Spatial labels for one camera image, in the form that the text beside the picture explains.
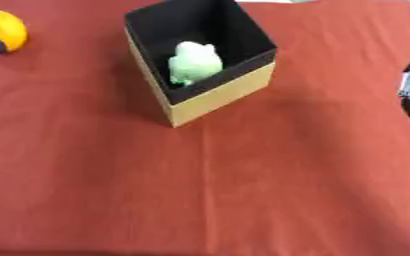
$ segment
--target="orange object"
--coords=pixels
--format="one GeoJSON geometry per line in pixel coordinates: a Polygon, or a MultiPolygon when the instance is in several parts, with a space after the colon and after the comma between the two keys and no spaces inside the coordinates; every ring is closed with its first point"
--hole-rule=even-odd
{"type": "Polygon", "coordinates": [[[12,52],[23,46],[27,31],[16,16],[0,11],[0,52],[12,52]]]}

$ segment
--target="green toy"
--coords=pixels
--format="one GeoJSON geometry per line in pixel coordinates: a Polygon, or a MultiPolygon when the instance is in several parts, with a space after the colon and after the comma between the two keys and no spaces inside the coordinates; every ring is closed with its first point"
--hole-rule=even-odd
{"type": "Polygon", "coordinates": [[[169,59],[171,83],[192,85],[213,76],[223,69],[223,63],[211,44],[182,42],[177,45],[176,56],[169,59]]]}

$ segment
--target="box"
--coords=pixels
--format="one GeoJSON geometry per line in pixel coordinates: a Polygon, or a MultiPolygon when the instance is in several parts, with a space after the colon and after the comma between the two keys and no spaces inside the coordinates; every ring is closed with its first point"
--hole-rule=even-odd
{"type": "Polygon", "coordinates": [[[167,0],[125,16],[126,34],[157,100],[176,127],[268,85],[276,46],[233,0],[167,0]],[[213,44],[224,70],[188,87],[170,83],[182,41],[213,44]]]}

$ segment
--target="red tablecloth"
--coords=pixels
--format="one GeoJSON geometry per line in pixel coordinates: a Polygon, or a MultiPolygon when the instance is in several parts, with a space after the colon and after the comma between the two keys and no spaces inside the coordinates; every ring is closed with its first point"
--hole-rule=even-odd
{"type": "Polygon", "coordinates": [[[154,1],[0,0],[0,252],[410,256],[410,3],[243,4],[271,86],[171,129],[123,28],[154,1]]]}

(The problem):
Type out the data above once more, exactly, with no images included.

(Exercise result):
Spatial labels for one camera image, in the form that the text beside the picture explains.
$ segment
--target="orange object"
--coords=pixels
--format="one GeoJSON geometry per line in pixel coordinates: a Polygon, or a MultiPolygon when the instance is in several parts, with a space after the colon and after the comma between the two keys and no spaces inside the coordinates; every ring is closed with its first point"
--hole-rule=even-odd
{"type": "Polygon", "coordinates": [[[12,52],[23,46],[27,31],[16,16],[0,11],[0,52],[12,52]]]}

$ segment
--target="green toy"
--coords=pixels
--format="one GeoJSON geometry per line in pixel coordinates: a Polygon, or a MultiPolygon when the instance is in several parts, with a space after the colon and after the comma between the two keys and no spaces inside the coordinates; every ring is closed with its first point"
--hole-rule=even-odd
{"type": "Polygon", "coordinates": [[[169,59],[171,83],[192,85],[213,76],[223,69],[223,63],[211,44],[182,42],[177,45],[176,56],[169,59]]]}

$ segment
--target="box"
--coords=pixels
--format="one GeoJSON geometry per line in pixel coordinates: a Polygon, or a MultiPolygon when the instance is in several parts, with a space after the colon and after the comma between the two keys and no spaces inside the coordinates; every ring is closed with its first point"
--hole-rule=even-odd
{"type": "Polygon", "coordinates": [[[167,0],[125,16],[126,34],[157,100],[176,127],[268,85],[276,46],[233,0],[167,0]],[[213,44],[224,70],[188,87],[170,83],[182,41],[213,44]]]}

$ segment
--target="red tablecloth"
--coords=pixels
--format="one GeoJSON geometry per line in pixel coordinates: a Polygon, or a MultiPolygon when the instance is in several parts, with a space after the colon and after the comma between the two keys and no spaces inside the coordinates; every ring is closed with its first point"
--hole-rule=even-odd
{"type": "Polygon", "coordinates": [[[154,1],[0,0],[0,252],[410,256],[410,3],[243,4],[271,86],[171,129],[123,28],[154,1]]]}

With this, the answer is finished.